Minors age 16 and 17 are not restricted with regards to the number of days or hours they may work. Children 14 and 15 years old are restricted to:
- A maximum of 8 hours per day
- A maximum of 48 hours per week
- No work before 5 a.m.
- No work after 10 p.m. before a school day during the regular school year, and during the summer session if enrolled in summer school
- No work after midnight before a non-school day
- No work during school hours
Minors are prohibited from working in certain industries and from working in a hazardous occupation. These occupations include roofing, excavation, coal mining, explosives manufacturing, and most other occupations that involve operating machinery.
Texas Penalizes Labor Law Violations
Violations of child labor laws in the state of Texas are usually Class B misdemeanors. The exception to that is if the child is employed in an occupation deemed hazardous. These violations are Class A misdemeanors.

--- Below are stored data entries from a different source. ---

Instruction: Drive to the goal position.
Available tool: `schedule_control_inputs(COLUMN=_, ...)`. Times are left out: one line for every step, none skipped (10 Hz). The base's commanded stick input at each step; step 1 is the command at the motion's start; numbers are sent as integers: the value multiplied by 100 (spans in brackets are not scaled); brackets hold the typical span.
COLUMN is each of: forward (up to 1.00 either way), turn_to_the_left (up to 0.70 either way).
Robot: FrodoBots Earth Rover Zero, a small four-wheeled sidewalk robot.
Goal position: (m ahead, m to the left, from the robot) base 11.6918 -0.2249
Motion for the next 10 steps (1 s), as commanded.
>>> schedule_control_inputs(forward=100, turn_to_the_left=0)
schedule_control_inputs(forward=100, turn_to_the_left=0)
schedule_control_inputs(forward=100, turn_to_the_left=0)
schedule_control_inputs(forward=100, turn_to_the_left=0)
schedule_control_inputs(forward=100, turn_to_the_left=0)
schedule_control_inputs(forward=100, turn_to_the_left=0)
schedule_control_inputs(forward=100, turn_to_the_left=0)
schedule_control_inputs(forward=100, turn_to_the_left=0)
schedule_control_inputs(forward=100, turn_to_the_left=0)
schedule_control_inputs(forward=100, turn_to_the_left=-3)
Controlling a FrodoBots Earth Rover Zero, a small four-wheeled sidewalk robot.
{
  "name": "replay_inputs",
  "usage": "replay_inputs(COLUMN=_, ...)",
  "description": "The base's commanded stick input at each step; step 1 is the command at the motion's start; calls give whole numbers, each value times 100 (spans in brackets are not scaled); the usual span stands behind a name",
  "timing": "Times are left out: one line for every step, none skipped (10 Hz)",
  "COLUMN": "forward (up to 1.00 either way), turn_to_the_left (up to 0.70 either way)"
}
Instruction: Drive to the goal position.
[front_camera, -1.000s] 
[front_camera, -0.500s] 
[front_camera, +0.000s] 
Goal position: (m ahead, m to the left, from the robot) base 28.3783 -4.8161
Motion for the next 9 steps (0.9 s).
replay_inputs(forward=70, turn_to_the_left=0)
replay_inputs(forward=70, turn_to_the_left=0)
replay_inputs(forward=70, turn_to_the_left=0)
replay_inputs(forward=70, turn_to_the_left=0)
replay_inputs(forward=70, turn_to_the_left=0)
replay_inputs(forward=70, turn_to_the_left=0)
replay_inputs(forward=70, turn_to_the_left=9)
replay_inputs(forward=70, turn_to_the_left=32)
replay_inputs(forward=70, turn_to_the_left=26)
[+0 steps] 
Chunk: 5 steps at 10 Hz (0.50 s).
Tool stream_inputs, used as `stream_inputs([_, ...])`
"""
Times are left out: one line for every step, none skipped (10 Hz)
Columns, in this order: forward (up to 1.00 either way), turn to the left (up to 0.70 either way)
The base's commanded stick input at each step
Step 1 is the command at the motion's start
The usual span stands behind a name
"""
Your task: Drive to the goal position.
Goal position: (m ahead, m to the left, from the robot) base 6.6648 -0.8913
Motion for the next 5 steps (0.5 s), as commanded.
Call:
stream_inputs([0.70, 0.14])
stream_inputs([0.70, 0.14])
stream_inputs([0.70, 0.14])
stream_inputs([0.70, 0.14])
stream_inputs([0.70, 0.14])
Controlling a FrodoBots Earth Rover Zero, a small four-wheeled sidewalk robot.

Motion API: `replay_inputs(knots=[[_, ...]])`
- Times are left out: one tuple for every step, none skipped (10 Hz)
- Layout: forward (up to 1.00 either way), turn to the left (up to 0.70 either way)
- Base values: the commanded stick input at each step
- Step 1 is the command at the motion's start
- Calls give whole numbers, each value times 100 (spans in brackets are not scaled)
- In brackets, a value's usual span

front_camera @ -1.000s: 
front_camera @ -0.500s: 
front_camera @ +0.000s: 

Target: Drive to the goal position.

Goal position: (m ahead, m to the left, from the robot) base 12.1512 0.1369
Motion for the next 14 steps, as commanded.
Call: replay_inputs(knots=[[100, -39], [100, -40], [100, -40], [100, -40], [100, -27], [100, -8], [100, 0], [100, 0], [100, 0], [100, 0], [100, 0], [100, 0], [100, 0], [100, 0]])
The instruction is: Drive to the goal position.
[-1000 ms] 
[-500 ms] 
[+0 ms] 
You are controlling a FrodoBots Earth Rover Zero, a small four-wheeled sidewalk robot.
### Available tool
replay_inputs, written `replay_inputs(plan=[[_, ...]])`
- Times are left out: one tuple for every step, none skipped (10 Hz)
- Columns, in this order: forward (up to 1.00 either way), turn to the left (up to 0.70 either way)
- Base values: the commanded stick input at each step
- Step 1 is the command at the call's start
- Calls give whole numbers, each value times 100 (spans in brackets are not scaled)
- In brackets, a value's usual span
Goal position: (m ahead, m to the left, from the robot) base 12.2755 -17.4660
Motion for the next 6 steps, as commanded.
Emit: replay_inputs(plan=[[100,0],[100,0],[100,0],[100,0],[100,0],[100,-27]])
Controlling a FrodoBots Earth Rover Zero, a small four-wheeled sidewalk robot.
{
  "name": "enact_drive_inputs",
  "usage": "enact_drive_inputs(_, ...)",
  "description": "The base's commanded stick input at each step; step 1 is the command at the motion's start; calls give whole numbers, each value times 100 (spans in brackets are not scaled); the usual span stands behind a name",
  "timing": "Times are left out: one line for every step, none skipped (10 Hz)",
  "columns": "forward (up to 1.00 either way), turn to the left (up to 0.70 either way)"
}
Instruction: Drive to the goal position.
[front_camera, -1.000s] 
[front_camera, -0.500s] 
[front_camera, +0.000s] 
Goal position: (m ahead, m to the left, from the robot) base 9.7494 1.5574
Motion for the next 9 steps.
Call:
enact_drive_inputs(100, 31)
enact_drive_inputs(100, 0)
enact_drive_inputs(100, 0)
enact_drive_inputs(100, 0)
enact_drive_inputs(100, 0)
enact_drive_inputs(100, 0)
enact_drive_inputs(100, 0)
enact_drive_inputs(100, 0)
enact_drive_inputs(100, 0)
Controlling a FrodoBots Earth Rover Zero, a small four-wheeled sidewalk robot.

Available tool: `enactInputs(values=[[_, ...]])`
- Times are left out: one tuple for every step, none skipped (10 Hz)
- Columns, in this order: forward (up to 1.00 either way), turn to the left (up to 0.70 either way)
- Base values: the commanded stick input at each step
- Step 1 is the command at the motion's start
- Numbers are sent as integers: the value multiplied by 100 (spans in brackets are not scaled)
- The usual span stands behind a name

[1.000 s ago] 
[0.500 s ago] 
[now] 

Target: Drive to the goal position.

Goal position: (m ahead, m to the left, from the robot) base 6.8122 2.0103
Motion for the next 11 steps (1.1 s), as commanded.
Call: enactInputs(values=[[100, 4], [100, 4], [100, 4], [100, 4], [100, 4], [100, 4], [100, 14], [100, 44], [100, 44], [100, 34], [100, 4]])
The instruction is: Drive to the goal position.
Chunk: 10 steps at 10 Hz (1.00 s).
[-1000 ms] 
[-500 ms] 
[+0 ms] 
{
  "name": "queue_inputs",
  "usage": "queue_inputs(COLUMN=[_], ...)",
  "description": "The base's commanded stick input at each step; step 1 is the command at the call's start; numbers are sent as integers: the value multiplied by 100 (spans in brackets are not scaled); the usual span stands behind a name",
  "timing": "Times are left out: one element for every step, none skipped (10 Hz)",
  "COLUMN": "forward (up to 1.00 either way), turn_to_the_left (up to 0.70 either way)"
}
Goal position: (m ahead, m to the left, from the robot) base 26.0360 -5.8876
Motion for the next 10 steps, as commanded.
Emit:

Administrative penalty fines for these violations can be as much as $10,000 for each violation. When calculating the amount of the fine, the judge may consider:
- Effort to correct the violation
- Amount the judge feels is necessary to deter repeated violations
- History of violations
- The nature, extent, circumstances, and gravity of the violation
Consult a Legal Professional
Minors can be valuable members of a team. If you are considering hiring a minor, the best practice is to consult a legal professional who can review your employment plan to ensure compliance with the law.